6. Spotify: ‘Walking in the Dark’ by Julia Bullock

I have been waiting for this album for years! Soprano Julia Bullock finally released her debut solo album and it is everything I have ever wanted. I love Bullock’s rich and resplendent lower register, which is on full display throughout this album, particularly in ‘Brown Baby’, ‘One by One’, ‘I Wish I Knew How It Would Feel To Be Free’, and ‘Who Knows Where The Times Go’. This is a wonderful pensive winter album. 

 

7. YouTube: What Did Trevor Learn from The Daily Show? | The Daily Show

Trevor Noah’s run as the host of The Daily Show has come to an end. In his final show, “Trevor shares his biggest lessons learned from The Daily Show, and gives a special shout-out to the fans and the Black women who have shaped his life.”

 

8. The Denver Post: Unmasking “The Scholar”: The Colorado woman who helped a global art smuggling operation flourish for decades

Recently, for some reason, I’ve been talking to a lot of people about all the ways in which the global art market is unregulated, thus making it a great place to smuggle various artworks, artifacts, goods and money. While museums love to frame themselves as neutral keepers of culture and knowledge, nothing is farther from the truth. From the exhibitions museums have, to the donors, to who they collect and hire, museums make political decisions, and are known for being arbiters of imperialism and colonization.

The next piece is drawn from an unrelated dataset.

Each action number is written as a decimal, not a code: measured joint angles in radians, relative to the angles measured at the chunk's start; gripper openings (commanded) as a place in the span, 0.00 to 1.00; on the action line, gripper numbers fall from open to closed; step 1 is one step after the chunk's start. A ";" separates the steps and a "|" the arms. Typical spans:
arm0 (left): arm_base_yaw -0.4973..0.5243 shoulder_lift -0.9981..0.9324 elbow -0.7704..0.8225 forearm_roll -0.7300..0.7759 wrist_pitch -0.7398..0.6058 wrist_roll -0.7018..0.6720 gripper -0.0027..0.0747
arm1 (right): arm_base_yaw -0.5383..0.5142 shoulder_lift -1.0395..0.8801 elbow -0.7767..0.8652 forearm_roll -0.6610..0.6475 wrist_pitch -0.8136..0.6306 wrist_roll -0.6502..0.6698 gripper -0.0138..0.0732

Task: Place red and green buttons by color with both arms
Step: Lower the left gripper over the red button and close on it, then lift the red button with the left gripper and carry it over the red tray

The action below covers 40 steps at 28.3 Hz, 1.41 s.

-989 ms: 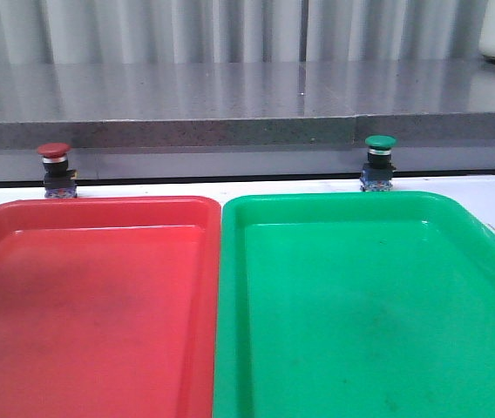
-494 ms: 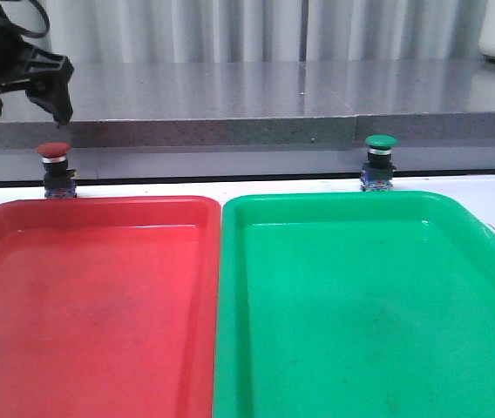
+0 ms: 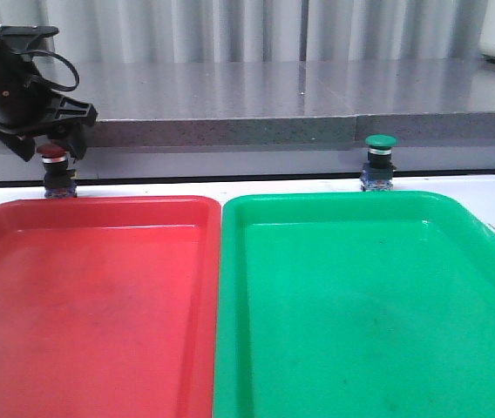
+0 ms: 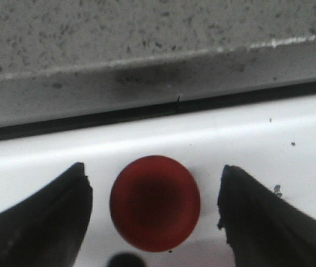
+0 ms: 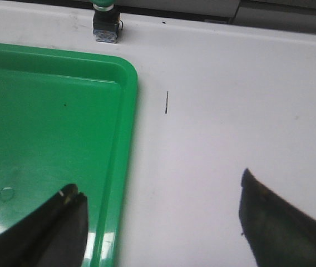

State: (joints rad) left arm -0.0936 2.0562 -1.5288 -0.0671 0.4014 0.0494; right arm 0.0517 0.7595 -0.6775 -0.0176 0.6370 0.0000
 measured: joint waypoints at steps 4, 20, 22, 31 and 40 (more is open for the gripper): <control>0.000 0.000 0.000 -0.011 -0.002 0.000 0.39 | 0.000 0.000 0.000 0.000 0.000 0.000 0.82; 0.000 -0.163 -0.001 -0.015 0.122 0.000 0.34 | 0.000 0.000 0.000 0.000 0.000 0.000 0.82; 0.000 -0.224 -0.001 -0.015 0.161 0.000 0.34 | 0.000 0.000 0.000 0.000 0.000 0.000 0.82; -0.034 -0.500 0.107 -0.015 0.270 0.000 0.34 | 0.000 0.000 0.000 0.000 0.000 0.000 0.82; -0.159 -0.741 0.458 -0.015 0.230 0.000 0.34 | 0.000 0.000 0.000 0.000 0.000 0.000 0.82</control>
State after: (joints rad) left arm -0.2530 1.3157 -1.0708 -0.0824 0.6309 0.0494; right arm 0.0517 0.7595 -0.6775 -0.0176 0.6370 0.0000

The first in a series of three reports by the Denver Post, this article “details how [a] respected Denver Art Museum consultant, Emma C. Bunker, helped a man accused of being one of the world’s most prolific art smugglers flourish for decades, legitimizing his looted collection through her work” and shows “the cozy nature between curators, scholars, museums and dealers — and how incentives align to allow the dirty world of the international art market to proliferate.”

 

9. Hyperallergic: Read This Before You Jump on the Lensa “Magic Avatar” Trend

Over the past few weeks portraits of people generated by artificial intelligence programs. Specifically, images from Lensa AI “Magic Avatar” have flooded the internet.

Magic Avatar “is a new feature on the original Lensa AI photo-editing mobile app. Pay a fee ($3.99 for a trial, $7.99 for one-time use), provide between 10 and 20 selfies, and sit back while the feature generates dozens of digital portraits of you across different illustration styles such as manga, sci-fi, fantasy, and the like.” The images look like commissioned portraits or fan art, and freelancers are voicing their concern. 

Apart from AI programs undercutting the freelance market, the program is also reportedly “being trained on copyrighted artwork to produce the stylized images people are going gaga over — essentially stealing from previously existing artwork,” and lacks racial nuance. Further, “Lensa made its users both the consumer and the product through a clause outlined in the User Content section of their Terms and Conditions. While Lensa claims that it doesn’t retain your Face Data or sell your uploaded images to third parties (besides company “affiliates”) in its privacy policy, it reserves the right to do whatever it wants with the outputs it produces from your likeness.”

 

10. YouTube: Thylacoleo Is The Missing Australian Apex Predator

I have so many favorite animals that I separate them into lists. I have a favorite land mammal (elephant), favorite amphibian (Japanese salamander), favorite domestic animal (dog), favorite semi-aquatic (giant otter), and my favorite extinct animal is a thylacoleo. 

PBS Eons is one of my favorite YouTube channels, and I was ecstatic when I saw this video! An extinct marsupial mammal from Australia, the thylacoleo was an apex predator. In this video, Eons traces the animal’s lineage back 25 million years to learn how “evolution built a family of deadly predators by taking a group of cute, harmless herbivores and turning them murderous.”